Students promote recovery, challenge stigma

From left, David Seaman, president of the WCC Collegiate Recovery Program, Caleb Boswell, a student advisor and co-facilitator of the program, Taylor Turla, a WCC student in the program, Teresa Herzog, program coordinator, and Jeremy Walter, a student in the program. Lilly Kujawski | Washtenaw Voice

From left, David Seaman, president of the WCC Collegiate Recovery Program, Caleb Boswell, a student advisor and co-facilitator of the program, Taylor Turla, a WCC student in the program, Teresa Herzog, program coordinator, and Jeremy Walter, a student in the program. Lilly Kujawski | Washtenaw Voice

By Lilly Kujawski
Editor

Navigating college life can be challenging enough as it is, but for a student in recovery from an addiction, a college campus can be a downright hostile environment. This is according to members of WCC’s Collegiate Recovery Program, a peer-driven addiction support initiative with national chapters. 

Collegiate Recovery Programs, or CRPs, are meant to encourage sobriety and create a community for students in recovery to connect with each other. 

“Getting strength from one another is huge,” said Teresa Herzog, the program’s coordinator at WCC. She said the group facilitates peer-to-peer accountability, which helps students maintain sobriety. 

One of the biggest barriers for students in recovery is the stigma surrounding addiction, according to David Seaman, 27, president of WCC’s CRP. To help combat this stigma, some of the students in the program held an educational discussion and presentation about addiction, recovery and their personal experiences. 

Drug and alcohol addictions are more common that one might expect, according to Taylor Turla, 22, another student in the group. 

According to a Washtenaw County Health Department Health Improvement Plan survey conducted in 2015, 15.6% of young adults ages 18-24 reported misuse of drugs or substances in the past year.

Much of Turla’s personal struggle with addiction stemmed from feeling like an outsider around her peers when she was growing up. 

“I always felt like there was a glass wall between me and everybody else,” Turla said. “I felt like no one understood me.

“What drugs and alcohol did for me was take away that glass wall,” she added. “Drugs and alcohol worked as a solution until they didn’t.”

Seaman and Turla shared clips from Ted Talk videos about addiction at the event. 

In a Ted X video titled “Lessons from the Mental Hospital,” speaker Glennon Doyle Melton shared similar feelings of loneliness and isolation that Turla did, particularly when she was in middle and high school. 

Melton, an activist and author of the book “Carry On, Warrior,” said that oftentimes, people with addictions are thought of as insensitive or liars, but they don’t start out that way. 

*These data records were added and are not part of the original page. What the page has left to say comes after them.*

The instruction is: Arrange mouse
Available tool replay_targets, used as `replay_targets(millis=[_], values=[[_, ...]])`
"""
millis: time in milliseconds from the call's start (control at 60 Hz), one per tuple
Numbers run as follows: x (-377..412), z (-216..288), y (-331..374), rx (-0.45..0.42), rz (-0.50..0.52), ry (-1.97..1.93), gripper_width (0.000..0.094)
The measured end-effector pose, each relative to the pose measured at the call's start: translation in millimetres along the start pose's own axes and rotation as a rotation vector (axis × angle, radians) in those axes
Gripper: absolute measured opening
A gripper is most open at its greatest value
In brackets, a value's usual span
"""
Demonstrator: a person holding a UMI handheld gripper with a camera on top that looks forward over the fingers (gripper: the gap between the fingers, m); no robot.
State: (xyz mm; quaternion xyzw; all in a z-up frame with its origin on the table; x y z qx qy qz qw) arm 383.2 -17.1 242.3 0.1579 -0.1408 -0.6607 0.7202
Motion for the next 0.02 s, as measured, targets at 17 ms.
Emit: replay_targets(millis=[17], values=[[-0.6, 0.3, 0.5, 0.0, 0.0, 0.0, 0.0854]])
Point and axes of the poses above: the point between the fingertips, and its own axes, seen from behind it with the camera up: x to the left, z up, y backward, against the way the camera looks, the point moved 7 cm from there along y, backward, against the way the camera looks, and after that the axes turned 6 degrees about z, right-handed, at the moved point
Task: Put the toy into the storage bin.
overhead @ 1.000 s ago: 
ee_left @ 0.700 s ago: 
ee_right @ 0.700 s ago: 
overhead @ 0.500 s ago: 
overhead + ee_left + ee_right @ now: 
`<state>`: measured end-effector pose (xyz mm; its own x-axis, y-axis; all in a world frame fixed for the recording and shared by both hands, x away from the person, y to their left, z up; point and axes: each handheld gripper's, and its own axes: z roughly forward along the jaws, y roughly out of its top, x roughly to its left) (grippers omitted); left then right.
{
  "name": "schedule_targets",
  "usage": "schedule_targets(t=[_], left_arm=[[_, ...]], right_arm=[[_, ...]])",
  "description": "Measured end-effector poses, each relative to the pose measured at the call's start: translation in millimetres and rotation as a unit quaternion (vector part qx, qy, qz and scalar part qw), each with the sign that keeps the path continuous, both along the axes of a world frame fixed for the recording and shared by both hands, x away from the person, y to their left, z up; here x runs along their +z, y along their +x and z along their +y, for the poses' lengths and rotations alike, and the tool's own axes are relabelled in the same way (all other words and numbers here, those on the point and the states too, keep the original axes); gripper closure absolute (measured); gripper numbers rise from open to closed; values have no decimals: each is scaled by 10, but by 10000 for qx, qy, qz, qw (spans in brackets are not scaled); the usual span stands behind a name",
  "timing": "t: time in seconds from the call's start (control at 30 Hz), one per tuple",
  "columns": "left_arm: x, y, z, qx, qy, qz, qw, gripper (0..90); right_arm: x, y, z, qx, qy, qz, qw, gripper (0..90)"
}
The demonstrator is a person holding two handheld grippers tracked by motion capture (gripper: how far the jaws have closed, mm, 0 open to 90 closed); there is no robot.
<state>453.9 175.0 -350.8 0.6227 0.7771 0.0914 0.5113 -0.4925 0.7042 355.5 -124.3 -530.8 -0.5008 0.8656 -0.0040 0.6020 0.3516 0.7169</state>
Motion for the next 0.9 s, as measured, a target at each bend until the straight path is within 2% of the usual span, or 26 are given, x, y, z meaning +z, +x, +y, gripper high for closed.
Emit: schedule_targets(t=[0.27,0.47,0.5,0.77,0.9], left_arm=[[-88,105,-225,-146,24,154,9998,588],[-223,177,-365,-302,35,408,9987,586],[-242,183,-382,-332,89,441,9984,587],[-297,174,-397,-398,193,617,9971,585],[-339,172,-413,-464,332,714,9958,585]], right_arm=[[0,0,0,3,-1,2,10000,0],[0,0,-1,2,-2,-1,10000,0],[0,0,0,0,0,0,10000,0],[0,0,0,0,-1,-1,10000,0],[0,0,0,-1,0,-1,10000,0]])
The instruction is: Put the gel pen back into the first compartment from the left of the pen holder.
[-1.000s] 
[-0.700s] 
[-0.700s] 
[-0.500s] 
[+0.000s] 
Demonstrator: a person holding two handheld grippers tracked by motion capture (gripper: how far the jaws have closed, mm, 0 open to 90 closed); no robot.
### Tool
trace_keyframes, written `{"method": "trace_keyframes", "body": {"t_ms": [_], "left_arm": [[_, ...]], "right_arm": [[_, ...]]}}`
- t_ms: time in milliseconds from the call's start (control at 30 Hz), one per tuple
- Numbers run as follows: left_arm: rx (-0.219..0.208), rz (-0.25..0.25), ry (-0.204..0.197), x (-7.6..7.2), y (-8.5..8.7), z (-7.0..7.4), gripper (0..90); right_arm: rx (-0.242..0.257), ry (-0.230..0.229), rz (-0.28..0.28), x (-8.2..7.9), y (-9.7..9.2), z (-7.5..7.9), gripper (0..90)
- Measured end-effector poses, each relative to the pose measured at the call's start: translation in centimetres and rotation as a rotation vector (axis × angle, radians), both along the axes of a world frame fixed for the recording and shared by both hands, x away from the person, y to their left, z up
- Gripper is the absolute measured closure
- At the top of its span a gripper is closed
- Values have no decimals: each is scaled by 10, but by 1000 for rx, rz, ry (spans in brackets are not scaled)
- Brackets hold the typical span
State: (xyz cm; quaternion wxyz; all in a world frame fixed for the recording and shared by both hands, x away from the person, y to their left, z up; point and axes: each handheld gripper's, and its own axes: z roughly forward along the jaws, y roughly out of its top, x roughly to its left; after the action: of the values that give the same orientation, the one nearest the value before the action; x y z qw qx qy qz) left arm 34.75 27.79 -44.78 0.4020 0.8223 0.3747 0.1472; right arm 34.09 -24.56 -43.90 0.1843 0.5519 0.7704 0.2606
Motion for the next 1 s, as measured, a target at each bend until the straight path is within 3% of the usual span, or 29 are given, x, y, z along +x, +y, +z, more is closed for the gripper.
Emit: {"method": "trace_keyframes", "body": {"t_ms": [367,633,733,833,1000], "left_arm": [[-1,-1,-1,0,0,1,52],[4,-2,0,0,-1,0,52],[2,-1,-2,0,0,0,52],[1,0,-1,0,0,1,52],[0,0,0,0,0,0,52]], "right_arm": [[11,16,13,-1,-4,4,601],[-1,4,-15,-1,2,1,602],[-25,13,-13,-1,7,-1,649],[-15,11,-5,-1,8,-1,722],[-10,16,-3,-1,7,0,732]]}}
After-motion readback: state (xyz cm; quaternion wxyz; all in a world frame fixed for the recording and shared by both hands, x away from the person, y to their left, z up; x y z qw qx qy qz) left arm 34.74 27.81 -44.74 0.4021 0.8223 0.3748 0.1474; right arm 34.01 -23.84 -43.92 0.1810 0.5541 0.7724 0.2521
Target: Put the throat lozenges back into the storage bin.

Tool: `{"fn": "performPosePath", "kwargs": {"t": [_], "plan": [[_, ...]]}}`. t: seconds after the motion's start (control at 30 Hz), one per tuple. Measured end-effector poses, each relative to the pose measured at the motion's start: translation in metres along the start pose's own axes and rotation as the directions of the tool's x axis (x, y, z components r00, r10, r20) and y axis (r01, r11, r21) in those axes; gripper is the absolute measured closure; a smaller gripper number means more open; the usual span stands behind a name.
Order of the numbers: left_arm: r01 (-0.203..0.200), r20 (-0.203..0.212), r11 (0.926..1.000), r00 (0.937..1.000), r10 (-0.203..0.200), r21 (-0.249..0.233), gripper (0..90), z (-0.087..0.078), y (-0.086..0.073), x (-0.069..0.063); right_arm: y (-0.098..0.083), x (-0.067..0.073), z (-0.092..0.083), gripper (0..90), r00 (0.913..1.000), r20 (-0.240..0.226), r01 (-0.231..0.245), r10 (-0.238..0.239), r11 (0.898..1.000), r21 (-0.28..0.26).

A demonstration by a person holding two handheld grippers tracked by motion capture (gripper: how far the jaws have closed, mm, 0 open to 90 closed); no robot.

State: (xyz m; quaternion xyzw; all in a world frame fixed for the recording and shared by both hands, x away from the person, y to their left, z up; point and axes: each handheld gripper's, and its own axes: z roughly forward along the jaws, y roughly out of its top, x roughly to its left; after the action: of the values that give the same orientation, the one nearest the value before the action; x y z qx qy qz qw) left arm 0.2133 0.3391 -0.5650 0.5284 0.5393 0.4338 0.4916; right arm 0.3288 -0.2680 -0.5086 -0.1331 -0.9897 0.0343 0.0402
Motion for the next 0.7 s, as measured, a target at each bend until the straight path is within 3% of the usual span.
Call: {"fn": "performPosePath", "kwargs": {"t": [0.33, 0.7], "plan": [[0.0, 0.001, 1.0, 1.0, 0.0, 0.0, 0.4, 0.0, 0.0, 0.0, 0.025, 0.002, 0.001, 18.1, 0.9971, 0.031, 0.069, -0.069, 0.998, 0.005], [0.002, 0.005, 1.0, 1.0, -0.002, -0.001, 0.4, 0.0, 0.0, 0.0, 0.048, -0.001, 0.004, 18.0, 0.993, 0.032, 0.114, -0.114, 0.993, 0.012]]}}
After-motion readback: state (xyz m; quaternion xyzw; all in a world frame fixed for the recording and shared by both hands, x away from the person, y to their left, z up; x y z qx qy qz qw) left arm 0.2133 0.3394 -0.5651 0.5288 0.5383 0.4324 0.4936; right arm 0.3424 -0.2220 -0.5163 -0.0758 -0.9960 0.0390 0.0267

“The thing is, people are truth-tellers; we are born to make our unknown known. We will find somewhere to do it,” she said. “Because we don’t feel safe telling that truth in the real world, we make our own little world, and that’s addiction.”

In a Ted Talk titled “Everything You Think You Know About Addiction is Wrong,” Hari Johann said that treatment services don’t always address the real issues of addiction. 

Johann, who is the author of the book “Chasing The Scream: The First and Last Days of the War on Drugs,” said that when someone with a drug or alcohol addiction is met with punishment, shame and criminalization, it actually worsens their addiction. 

The best approach to treating addiction comes from offering connection and support, he said.

“The opposite of addiction is not sobriety; the opposite of addiction is connection,” Johann said in his Ted Talk. 

“For 100 years now, we’ve been singing war songs about addicts. I think all along we should have been singing love songs to them,” Johann said. 

The way you can help someone in your life who has an addiction is to “be compassionate” with them, said Seaman, who plans to transfer to U-M and study linguistics and law. 

Turla has been sober since April 2017, but before she got to that point, she spent some time in jail. During that time, she bonded with the woman she was sharing a cell with. The woman’s kindness to her “re-sparked” in Turla a sense of belonging and human connection that she had lacked for a long time.

Turla, who plans to transfer to U-M and study neuroscience, said she finds a similar sense of belonging in the CRP group at WCC. She said her peers in the program understand her, and she can relate with them on “another level.” 

Having friends and a feeling of hope is important to recovery, especially in the first year of sobriety, Turla said.

Unlike Alcoholics Anonymous, CRPs are not a 12-step program, but rather a support system that aims to reaffirm sobriety and create a social connection for students in recovery. CRPs also differ from other programs because they give students a place to relate with each other about experiences that are unique to being in recovery on a college campus. 

Connecting with peers who are the same age can help students in recovery see that sobriety is “not only possible, but preferable,” said Seaman, who will be sober for three years next month. 

For WCC students looking to get sober, getting in touch with the CRP group can help, Seaman said. He said the first step to recovery is to admit there’s a problem.

“I know it can be really overwhelming to ask for help and make that first step,” Turla added, but she said asking for help is key to recovery. 

WCC’s Collegiate Recovery Program meets on Wednesdays from noon to 2 p.m. in LA 270.